I'm sure that many of you remember hearing that report of research that showed that on TV, the code blue save rate is something like 90%, but in real life it is much lower than that. TV contributes to a misapprehension that the Code Blue is a universally successful procedure.
Now, the Code Blue procedure was primarily developed to resuscitate dysrhythmia in the setting of acute myocardial ischemia. As most cardiac nurses know, when you do a code blue on a patient like this promptly in the ICU (or the field), the procedure works well. It doesn't work as well when their are complicating factors such as congestive heart failure, multiple system failure, infection, and just being old.
Here's my thesis: I feel that all too often coding is proffered as a solution to a problem that it is actually poorly suited to and unlikely to solve.
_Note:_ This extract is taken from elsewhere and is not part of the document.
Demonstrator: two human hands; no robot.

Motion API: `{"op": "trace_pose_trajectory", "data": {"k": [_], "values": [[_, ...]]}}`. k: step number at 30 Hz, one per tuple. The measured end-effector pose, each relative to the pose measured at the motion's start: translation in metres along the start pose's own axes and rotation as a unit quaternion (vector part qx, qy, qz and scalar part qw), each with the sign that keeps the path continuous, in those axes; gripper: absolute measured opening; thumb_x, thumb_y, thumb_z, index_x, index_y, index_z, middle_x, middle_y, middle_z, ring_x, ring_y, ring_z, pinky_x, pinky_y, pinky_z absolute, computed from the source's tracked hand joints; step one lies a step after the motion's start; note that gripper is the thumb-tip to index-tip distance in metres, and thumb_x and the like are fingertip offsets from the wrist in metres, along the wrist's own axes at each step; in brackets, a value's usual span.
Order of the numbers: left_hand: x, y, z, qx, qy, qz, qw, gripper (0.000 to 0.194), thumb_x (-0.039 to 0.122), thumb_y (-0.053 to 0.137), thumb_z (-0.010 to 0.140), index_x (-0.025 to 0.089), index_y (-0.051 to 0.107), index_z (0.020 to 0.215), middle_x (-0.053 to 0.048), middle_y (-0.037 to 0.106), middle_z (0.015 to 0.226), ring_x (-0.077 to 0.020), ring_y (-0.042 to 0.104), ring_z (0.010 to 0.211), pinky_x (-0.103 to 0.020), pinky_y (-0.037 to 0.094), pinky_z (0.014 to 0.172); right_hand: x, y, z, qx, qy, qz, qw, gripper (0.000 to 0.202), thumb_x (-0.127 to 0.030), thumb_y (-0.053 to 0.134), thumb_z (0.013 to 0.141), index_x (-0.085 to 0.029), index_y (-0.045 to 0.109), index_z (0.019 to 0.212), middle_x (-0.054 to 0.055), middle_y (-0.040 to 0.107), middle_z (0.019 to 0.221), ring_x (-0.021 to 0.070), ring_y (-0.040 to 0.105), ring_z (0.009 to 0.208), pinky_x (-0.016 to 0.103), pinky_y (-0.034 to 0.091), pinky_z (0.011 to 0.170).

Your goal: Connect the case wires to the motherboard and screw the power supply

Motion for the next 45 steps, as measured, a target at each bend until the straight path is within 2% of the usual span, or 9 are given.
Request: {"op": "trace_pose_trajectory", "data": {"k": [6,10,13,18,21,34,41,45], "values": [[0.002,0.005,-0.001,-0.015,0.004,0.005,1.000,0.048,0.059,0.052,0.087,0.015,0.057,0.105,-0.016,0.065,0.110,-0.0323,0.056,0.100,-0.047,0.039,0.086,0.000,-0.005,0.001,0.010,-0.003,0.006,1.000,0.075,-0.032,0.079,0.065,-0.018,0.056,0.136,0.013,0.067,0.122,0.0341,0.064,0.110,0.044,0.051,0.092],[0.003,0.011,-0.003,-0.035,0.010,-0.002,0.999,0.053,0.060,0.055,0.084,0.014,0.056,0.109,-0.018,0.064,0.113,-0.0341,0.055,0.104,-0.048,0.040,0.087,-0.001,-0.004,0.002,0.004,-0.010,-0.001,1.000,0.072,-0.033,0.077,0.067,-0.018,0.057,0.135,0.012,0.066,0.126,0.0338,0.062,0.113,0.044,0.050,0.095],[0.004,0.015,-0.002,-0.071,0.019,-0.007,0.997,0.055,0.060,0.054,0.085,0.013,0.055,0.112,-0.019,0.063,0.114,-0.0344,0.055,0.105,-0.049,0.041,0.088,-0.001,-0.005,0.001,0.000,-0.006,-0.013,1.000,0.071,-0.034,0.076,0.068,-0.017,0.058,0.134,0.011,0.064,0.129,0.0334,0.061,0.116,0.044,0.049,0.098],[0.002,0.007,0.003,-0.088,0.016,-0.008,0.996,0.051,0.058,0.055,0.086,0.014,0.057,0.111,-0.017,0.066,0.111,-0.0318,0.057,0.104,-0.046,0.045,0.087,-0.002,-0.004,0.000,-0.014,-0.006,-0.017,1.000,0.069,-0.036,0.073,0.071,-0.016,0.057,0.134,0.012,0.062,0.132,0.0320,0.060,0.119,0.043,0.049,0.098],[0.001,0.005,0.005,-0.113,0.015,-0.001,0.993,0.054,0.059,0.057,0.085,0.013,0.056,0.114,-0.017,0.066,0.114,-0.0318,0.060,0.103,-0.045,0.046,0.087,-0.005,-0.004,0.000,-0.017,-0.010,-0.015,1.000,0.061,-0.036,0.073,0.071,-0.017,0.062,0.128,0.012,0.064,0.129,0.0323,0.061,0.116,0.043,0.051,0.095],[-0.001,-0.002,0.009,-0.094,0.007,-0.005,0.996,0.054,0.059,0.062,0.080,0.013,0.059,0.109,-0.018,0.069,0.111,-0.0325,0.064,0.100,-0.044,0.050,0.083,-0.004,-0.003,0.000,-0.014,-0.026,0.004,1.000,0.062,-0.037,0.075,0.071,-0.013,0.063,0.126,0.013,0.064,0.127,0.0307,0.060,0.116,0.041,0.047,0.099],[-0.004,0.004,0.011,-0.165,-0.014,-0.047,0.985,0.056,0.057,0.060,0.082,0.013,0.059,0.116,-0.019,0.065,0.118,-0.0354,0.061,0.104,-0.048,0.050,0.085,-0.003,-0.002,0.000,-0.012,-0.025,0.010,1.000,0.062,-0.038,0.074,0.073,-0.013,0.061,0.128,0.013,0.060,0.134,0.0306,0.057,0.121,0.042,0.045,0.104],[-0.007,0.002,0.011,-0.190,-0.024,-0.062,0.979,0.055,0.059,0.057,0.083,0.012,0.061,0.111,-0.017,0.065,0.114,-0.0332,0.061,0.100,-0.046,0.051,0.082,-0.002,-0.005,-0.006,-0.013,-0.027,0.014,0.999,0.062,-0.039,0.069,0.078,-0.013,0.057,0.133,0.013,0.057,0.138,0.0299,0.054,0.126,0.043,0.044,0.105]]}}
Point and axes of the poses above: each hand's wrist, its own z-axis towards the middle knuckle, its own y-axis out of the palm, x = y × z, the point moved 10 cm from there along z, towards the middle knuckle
Coding is actually unlikely to solve cardiac arrest in multiple system failure, old age; tired, multiply infarcted hearts, etc. (And I think research could be done to support this contention based on retrospective research.)
Anyhow, do you think the general public needs to be more aware of this? people, I'm not saying "never" code an old person BUT if families were aware that a code procedure was unlikely to successful and was more likely to de-humanize people in their last moments of life, don't you think they could do more realistic planning and decision-making?
I'm a big believer in CARE not CURE approach for MANY of the souls we see repeatedly in the hospital. Thoughts?